What this task involves:
Every record must be repeated precisely as it stands.

Data:
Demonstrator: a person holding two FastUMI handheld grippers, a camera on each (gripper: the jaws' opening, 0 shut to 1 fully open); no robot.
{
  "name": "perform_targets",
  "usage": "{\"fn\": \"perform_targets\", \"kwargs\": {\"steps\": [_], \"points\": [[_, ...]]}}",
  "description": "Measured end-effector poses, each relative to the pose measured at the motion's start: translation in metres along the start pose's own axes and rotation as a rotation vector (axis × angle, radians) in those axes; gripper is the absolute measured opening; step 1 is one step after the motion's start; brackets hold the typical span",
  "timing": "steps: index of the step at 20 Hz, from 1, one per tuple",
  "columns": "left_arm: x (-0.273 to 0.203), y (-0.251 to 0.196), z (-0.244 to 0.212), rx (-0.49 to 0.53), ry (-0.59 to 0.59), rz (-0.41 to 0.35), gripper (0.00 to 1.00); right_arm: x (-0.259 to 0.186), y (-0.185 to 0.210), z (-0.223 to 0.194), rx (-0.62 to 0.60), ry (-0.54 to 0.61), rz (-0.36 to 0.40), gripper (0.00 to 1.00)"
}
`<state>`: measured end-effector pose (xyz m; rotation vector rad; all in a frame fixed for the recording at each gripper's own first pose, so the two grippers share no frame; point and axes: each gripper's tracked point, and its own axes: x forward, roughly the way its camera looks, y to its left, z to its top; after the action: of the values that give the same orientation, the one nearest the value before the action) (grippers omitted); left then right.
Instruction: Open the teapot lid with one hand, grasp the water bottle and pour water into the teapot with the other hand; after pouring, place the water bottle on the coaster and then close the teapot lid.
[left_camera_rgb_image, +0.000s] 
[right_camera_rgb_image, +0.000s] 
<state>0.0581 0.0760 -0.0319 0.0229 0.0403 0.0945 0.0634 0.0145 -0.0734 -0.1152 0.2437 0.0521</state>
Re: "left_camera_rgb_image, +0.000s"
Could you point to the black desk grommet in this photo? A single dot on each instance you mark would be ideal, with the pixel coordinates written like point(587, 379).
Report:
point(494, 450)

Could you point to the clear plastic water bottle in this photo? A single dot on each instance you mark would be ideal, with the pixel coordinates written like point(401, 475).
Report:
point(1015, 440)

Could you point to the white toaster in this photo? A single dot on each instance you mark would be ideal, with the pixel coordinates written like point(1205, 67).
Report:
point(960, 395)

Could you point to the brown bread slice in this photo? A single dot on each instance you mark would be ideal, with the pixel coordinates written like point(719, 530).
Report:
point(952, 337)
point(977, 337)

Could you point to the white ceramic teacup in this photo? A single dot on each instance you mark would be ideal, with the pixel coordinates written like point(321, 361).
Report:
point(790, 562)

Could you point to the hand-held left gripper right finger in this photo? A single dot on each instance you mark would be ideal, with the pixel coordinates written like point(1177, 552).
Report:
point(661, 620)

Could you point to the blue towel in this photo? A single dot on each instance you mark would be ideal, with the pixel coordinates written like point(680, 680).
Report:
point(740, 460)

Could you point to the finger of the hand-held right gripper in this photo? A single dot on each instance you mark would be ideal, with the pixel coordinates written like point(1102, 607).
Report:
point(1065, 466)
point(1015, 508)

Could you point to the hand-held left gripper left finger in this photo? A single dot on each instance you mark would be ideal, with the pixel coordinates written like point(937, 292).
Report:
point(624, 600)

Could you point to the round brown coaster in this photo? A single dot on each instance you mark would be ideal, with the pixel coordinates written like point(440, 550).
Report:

Completed task:
Demonstrator: a person holding two FastUMI handheld grippers, a camera on each (gripper: the jaws' opening, 0 shut to 1 fully open); no robot.
{
  "name": "perform_targets",
  "usage": "{\"fn\": \"perform_targets\", \"kwargs\": {\"steps\": [_], \"points\": [[_, ...]]}}",
  "description": "Measured end-effector poses, each relative to the pose measured at the motion's start: translation in metres along the start pose's own axes and rotation as a rotation vector (axis × angle, radians) in those axes; gripper is the absolute measured opening; step 1 is one step after the motion's start; brackets hold the typical span",
  "timing": "steps: index of the step at 20 Hz, from 1, one per tuple",
  "columns": "left_arm: x (-0.273 to 0.203), y (-0.251 to 0.196), z (-0.244 to 0.212), rx (-0.49 to 0.53), ry (-0.59 to 0.59), rz (-0.41 to 0.35), gripper (0.00 to 1.00); right_arm: x (-0.259 to 0.186), y (-0.185 to 0.210), z (-0.223 to 0.194), rx (-0.62 to 0.60), ry (-0.54 to 0.61), rz (-0.36 to 0.40), gripper (0.00 to 1.00)"
}
`<state>`: measured end-effector pose (xyz m; rotation vector rad; all in a frame fixed for the recording at each gripper's own first pose, so the two grippers share no frame; point and axes: each gripper's tracked point, and its own axes: x forward, roughly the way its camera looks, y to its left, z to its top; after the action: of the values that give the same orientation, the one nearest the value before the action) (grippers omitted); left then right.
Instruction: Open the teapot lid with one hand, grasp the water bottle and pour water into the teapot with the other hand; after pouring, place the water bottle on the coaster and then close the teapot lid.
[left_camera_rgb_image, +0.000s] 
[right_camera_rgb_image, +0.000s] 
<state>0.0581 0.0760 -0.0319 0.0229 0.0403 0.0945 0.0634 0.0145 -0.0734 -0.1152 0.2437 0.0521</state>
Re: "left_camera_rgb_image, +0.000s"
Could you point to the black desk grommet in this photo? A single dot on each instance you mark would be ideal, with the pixel coordinates written like point(587, 379).
Report:
point(494, 450)

Could you point to the clear plastic water bottle in this photo? A single dot on each instance you mark would be ideal, with the pixel coordinates written like point(401, 475).
Report:
point(1015, 440)

Could you point to the white toaster in this photo? A single dot on each instance you mark would be ideal, with the pixel coordinates written like point(1205, 67).
Report:
point(960, 395)

Could you point to the brown bread slice in this photo? A single dot on each instance you mark would be ideal, with the pixel coordinates written like point(719, 530).
Report:
point(952, 337)
point(977, 337)

Could you point to the white ceramic teacup in this photo? A single dot on each instance you mark would be ideal, with the pixel coordinates written like point(321, 361).
Report:
point(790, 562)

Could you point to the hand-held left gripper right finger in this photo? A single dot on each instance you mark would be ideal, with the pixel coordinates written like point(1177, 552).
Report:
point(661, 620)

Could you point to the blue towel in this photo? A single dot on each instance you mark would be ideal, with the pixel coordinates written like point(680, 680).
Report:
point(740, 460)

Could you point to the finger of the hand-held right gripper in this photo? A single dot on each instance you mark would be ideal, with the pixel coordinates written like point(1102, 607).
Report:
point(1065, 466)
point(1015, 508)

Could you point to the hand-held left gripper left finger in this photo? A single dot on each instance you mark would be ideal, with the pixel coordinates written like point(937, 292).
Report:
point(624, 600)

Could you point to the round brown coaster in this photo? A single dot on each instance you mark would be ideal, with the pixel coordinates written like point(440, 550).
Report:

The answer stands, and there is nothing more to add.